::: DATASET

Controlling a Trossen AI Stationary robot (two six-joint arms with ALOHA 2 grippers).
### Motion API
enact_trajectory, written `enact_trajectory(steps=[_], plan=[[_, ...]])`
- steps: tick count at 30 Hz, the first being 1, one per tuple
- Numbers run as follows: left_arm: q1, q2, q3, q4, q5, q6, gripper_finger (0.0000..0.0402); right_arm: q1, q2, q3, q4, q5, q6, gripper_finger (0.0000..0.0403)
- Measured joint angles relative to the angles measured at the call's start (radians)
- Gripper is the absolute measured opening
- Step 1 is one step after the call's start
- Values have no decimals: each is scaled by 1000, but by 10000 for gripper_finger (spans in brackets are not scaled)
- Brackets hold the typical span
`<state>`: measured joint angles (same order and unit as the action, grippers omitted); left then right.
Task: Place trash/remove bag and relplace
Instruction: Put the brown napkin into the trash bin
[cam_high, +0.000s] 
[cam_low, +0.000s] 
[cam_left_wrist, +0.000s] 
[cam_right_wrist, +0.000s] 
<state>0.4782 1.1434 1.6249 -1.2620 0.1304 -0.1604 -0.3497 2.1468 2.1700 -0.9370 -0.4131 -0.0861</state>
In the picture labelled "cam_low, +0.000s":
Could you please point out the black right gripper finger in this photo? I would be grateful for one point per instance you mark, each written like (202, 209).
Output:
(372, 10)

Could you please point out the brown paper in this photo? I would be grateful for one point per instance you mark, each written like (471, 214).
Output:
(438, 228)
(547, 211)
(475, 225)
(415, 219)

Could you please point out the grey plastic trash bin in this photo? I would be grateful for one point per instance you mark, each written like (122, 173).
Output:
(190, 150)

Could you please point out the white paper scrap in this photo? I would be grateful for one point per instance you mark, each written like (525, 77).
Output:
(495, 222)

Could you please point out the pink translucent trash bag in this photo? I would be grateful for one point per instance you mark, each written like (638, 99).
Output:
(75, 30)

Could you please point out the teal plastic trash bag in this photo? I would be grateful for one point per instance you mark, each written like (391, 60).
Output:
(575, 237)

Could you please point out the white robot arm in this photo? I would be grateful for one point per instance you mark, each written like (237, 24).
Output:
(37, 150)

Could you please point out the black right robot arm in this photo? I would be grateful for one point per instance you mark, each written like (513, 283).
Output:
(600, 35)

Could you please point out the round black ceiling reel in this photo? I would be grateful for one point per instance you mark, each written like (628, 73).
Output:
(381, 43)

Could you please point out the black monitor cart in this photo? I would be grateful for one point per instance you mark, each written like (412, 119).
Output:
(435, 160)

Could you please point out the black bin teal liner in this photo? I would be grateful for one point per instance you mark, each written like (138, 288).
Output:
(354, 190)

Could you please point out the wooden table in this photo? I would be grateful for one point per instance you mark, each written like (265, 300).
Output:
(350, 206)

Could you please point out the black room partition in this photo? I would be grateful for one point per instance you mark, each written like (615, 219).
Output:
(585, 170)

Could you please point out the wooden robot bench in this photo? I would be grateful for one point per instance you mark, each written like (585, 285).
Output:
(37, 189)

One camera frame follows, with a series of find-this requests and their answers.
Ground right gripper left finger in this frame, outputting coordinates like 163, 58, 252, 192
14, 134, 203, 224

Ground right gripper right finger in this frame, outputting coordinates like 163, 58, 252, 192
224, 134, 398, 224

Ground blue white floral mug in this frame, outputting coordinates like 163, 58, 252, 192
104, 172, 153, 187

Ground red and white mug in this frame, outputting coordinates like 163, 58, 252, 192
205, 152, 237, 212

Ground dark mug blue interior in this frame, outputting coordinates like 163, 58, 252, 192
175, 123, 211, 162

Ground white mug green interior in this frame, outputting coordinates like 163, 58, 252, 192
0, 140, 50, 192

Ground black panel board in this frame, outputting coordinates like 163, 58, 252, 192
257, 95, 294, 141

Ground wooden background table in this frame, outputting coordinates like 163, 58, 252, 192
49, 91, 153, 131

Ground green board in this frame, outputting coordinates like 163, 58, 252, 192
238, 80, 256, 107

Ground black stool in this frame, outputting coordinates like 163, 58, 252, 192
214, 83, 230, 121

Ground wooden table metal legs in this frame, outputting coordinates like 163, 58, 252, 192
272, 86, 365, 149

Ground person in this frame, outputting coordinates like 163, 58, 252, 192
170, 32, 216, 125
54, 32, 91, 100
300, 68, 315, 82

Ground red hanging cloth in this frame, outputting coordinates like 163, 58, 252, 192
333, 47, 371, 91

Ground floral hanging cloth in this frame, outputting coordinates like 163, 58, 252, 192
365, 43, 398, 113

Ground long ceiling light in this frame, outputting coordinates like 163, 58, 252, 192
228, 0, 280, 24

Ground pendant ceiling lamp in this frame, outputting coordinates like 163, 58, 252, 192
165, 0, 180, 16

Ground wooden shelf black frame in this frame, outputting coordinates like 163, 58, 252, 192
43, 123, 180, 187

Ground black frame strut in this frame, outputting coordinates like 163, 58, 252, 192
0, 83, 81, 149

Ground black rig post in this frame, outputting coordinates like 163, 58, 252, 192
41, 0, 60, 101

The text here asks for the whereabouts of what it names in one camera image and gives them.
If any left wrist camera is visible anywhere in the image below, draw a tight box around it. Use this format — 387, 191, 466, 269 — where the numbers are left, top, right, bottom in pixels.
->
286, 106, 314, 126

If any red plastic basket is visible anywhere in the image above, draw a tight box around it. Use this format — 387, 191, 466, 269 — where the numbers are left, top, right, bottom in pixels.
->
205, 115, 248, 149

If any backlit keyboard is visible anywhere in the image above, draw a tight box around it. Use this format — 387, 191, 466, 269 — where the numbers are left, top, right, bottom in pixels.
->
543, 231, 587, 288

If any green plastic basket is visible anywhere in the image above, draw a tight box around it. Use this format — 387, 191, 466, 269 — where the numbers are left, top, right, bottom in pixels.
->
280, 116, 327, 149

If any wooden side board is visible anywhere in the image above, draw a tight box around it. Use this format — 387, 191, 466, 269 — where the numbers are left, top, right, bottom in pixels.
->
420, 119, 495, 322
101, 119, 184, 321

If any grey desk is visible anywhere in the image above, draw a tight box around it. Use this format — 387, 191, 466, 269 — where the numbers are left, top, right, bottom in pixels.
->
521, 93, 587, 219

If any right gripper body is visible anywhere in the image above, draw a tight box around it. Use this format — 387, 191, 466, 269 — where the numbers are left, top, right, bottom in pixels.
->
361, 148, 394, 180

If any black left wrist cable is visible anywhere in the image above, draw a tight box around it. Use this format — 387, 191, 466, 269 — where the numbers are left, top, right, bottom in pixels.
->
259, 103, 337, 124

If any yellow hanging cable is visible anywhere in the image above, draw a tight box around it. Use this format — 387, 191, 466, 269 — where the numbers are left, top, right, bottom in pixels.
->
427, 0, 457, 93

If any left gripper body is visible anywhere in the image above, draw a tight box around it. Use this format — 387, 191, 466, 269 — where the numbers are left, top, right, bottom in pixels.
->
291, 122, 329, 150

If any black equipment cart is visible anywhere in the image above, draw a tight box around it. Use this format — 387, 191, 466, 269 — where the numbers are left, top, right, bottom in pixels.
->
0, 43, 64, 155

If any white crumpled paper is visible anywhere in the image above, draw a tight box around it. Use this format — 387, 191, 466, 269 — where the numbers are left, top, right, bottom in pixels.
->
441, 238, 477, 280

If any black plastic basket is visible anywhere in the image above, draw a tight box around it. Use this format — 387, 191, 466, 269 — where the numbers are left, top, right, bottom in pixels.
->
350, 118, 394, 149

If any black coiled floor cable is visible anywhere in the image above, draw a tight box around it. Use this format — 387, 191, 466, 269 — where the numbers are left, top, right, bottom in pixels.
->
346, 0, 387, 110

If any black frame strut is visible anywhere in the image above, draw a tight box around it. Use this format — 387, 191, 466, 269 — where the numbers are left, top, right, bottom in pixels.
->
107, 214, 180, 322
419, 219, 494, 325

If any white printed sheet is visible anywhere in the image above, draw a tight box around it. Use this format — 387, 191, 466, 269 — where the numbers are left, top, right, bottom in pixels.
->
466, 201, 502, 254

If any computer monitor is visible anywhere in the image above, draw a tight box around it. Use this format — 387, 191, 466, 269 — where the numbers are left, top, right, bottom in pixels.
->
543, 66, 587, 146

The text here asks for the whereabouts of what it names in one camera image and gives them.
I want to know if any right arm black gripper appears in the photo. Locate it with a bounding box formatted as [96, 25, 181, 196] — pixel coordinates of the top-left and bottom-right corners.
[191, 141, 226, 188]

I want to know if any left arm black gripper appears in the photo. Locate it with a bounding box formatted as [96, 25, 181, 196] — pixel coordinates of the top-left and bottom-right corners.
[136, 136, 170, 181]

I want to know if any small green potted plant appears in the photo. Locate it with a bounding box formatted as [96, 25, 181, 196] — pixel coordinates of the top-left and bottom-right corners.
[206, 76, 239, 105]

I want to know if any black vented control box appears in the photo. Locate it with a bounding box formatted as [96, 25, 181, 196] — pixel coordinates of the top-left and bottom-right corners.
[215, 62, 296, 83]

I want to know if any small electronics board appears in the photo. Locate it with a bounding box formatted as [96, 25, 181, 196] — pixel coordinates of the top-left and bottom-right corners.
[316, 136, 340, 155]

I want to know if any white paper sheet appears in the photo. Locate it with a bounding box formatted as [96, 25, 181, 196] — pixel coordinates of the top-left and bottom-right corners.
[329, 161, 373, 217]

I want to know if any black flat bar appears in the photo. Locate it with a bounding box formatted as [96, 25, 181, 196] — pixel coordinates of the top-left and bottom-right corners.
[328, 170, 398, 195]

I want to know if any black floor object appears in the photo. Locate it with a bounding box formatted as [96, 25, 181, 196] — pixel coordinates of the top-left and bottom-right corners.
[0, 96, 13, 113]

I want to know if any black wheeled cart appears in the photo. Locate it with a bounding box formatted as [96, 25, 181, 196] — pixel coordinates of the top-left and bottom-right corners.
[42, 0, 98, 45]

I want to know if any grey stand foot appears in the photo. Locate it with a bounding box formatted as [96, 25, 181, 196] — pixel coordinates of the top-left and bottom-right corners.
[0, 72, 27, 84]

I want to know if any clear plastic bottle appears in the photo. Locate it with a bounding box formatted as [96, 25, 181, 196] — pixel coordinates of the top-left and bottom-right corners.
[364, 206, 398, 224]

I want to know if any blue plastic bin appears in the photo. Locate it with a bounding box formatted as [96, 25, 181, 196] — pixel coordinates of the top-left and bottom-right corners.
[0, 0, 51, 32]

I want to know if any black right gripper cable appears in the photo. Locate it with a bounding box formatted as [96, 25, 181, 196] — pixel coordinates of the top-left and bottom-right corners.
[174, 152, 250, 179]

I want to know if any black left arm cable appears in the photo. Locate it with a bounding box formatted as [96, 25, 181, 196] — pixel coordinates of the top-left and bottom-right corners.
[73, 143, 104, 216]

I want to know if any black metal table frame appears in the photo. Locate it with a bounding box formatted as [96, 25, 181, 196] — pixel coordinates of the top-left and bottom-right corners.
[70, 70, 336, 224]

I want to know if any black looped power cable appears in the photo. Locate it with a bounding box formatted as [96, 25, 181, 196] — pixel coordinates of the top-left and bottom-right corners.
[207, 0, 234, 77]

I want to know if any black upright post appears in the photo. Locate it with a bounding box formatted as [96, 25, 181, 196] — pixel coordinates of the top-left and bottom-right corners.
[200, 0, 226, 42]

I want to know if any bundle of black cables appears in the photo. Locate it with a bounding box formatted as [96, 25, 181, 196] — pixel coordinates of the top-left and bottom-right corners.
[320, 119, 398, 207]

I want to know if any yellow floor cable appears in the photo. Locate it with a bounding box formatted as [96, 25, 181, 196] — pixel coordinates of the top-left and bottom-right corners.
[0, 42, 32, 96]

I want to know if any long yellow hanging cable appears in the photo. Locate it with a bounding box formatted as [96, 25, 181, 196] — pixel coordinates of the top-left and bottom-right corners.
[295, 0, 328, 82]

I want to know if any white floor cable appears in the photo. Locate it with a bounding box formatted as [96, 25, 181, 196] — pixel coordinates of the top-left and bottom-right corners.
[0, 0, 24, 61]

::::::

Scan the data for the string "angles" and copy each line in which it occurs.

* _RESPONSE_:
- Measured joint angles relative to the angles measured at the call's start (radians)
`<state>`: measured joint angles (same order and unit as the action, grippers omitted); left then right.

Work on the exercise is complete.